Saturday, August 3, 2019

The point is to not make him the point.

In his New York Times opinion column (The Who-Can-Beat Trump Test Leads to Kamala Harris, 8/2/19), Roger Cohen makes a fair case for Kamala Harris as the Democratic nominee for 2020. And in doing so, he also does a pretty good take-down on Trump and the current (and increasingly inaptly-named) "conservative" movement. But he also unintentionally provides a road map for how Trump could defeat Harris. Harris is a prosecutor. She's a fighter. An attack dog. She will go toe-to-toe with him. She will prosecute him. She will go after him.

And that's the problem: It's still all about him.

It does appear that Harris is the candidate that the Trump campaign fears the most. But I'm not certain how reassuring that is. Trump loves a foil. He needs a foil. Foils are his megaphones. And if he can goad Harris into a debate about his deficits and his failings, then he has once again achieved his goal.

It's still all about him.

The 2020 Democratic candidate needs to be someone who flicks aside such distractions and turns attention back to "Here's what we can do for American families." Someone who won't be baited into wasting their time defensively deflecting Trump's blows. Who treats Trump's tirades as nothing more inconvenient than a jet flying overhead in the middle of an outdoor commencement speech: Yelling at it has no effect, so you just wait for the interruption to die down.

We need a candidate who will not acknowledge Trump for anything other than the noisy, inanimate object that he is.
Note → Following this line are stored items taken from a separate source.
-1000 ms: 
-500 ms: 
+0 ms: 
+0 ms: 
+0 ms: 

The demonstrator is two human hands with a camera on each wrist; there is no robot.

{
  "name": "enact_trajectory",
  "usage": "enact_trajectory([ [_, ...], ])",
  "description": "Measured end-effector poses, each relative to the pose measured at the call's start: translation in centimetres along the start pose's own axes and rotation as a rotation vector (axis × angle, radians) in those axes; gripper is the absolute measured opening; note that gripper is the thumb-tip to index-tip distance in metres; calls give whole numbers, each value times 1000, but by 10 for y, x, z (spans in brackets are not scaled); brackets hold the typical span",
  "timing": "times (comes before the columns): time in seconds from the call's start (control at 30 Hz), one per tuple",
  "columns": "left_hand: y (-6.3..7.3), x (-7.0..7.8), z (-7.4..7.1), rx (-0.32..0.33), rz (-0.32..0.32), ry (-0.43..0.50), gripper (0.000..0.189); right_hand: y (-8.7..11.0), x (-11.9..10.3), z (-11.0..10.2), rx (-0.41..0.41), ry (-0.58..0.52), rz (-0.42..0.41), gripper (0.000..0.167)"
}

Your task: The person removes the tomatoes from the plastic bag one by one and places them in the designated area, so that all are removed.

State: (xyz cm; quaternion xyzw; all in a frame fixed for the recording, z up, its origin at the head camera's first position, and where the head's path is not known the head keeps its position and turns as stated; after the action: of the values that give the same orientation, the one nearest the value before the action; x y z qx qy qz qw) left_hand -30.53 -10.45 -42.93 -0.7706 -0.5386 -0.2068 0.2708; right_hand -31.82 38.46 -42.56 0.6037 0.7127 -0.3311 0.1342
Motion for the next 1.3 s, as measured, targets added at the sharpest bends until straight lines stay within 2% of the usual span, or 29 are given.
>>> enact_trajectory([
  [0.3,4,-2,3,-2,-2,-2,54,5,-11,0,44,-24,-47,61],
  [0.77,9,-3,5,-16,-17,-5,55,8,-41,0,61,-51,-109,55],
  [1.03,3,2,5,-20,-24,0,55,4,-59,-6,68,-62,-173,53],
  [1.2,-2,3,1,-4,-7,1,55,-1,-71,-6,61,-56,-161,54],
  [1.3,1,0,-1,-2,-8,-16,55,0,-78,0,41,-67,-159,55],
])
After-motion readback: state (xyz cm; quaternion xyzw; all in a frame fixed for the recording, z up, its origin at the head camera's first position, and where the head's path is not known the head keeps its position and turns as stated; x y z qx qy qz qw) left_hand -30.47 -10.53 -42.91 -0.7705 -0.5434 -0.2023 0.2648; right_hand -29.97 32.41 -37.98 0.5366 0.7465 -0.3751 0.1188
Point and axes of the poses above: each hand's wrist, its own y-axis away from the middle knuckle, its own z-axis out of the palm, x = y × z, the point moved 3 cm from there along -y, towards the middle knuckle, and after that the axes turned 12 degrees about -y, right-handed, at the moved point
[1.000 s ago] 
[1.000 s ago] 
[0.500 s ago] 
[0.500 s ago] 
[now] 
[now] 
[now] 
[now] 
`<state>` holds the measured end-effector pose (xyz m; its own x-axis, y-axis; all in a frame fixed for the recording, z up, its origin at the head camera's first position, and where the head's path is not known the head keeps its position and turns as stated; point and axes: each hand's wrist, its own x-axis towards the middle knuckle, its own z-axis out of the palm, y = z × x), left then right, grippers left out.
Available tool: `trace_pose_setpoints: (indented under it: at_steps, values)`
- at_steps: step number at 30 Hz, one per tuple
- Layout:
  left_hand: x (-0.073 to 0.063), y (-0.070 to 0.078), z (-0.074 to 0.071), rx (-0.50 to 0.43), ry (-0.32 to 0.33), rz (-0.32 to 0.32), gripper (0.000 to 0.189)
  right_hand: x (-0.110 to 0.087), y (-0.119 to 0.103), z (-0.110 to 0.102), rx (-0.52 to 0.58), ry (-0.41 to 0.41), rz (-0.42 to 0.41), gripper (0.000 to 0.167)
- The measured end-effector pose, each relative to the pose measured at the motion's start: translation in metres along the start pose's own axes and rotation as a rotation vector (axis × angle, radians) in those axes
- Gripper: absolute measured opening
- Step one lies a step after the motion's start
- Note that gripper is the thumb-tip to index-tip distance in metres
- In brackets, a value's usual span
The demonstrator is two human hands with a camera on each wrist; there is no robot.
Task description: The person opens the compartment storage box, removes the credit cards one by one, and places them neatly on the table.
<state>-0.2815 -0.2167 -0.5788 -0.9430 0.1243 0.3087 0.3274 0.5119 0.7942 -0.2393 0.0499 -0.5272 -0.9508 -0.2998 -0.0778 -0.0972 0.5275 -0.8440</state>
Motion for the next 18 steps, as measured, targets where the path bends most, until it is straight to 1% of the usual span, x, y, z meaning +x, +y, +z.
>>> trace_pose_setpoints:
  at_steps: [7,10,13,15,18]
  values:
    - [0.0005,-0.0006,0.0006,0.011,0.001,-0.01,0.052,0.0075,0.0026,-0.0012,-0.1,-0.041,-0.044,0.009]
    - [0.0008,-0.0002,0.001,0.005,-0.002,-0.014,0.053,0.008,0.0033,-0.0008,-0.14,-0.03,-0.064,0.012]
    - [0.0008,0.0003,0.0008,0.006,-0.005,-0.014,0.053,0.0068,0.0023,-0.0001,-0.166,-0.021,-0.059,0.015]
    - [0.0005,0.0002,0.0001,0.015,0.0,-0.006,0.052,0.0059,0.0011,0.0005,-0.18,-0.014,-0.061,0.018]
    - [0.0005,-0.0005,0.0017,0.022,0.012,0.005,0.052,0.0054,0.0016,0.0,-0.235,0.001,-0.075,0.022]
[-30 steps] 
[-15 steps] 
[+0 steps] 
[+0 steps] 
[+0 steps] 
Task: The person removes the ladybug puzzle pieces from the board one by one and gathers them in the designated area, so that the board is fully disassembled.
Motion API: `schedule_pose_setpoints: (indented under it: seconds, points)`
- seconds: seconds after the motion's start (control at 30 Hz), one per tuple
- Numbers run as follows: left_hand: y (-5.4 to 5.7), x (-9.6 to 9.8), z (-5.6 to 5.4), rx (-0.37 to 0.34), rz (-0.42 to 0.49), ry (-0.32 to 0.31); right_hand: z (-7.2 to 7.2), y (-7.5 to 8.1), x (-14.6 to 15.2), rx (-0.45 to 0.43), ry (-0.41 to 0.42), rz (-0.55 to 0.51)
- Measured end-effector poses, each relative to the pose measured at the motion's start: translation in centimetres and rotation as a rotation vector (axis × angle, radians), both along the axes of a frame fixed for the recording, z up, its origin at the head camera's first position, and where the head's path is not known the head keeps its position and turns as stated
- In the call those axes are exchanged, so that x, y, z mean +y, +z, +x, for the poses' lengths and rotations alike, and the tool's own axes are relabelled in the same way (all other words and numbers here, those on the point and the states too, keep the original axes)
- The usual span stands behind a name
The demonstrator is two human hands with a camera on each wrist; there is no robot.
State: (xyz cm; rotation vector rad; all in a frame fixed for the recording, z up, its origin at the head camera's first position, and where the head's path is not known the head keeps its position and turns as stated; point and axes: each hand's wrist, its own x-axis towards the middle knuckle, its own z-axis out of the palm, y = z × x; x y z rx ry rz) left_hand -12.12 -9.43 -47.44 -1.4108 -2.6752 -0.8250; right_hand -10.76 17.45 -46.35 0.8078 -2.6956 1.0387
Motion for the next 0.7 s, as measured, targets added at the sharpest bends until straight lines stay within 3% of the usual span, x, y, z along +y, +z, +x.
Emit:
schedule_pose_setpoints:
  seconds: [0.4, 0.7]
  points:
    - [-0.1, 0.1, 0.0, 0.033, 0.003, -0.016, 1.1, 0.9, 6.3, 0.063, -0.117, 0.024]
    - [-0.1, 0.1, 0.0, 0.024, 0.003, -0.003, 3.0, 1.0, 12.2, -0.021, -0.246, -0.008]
There are a number of candidates who might do that, including Buttigieg, Klobuchar, or even (ugh!) Gillibrand, De Blasio or Gabbard (assuming she's for real, which is a whole 'nother discussion). But I think the true scrapper in the pack is Elizabeth Warren. And by "scrapper," I don't mean only that she'd hold her own in a brawl with Trump. She would indeed do that, but unlike Harris, she appears to have learned that "brawling" with him is a losing battle, because Trump not only ignores the rules of the road, he does not even acknowledge the road's existence. Roads are confining, inconvenient things meant for sub-human "little people." Trump is an entitled tank, climbing over rocks, ridges and even children in his objective, which is to stay in the limelight. He is not at all concerned that his tweets and tirades have nothing to say to people worried about their health care, their kids' education, their aging parents, the potholes in their street, or the ancient bridge they cross every day to get to that job they'd quit if only they could find a better one. He has nothing to say to them because these problems are no more real to him than the meaning of the word "No." And since he has no grasp of the problems that most people face, let alone any solutions, he'd rather you not hear from someone who does. Distraction is his superpower.

On the other hand, Warren's performance in the debates shows her deftness at deflecting slings and arrows by pivoting back to her ideas. And she does this in a way that is accessible. She's a combination of policy wonk and poet, distilling complex plans into political Haiku, a talent she no doubt honed in her years as a teacher.

I'll vote for whichever of the 2020 Democratic candidates gets the nod. But I'm rooting for Warren. Because nothing gets under a bully's skin faster and deeper than being treated as irrelevant. And that's Warren's superpower.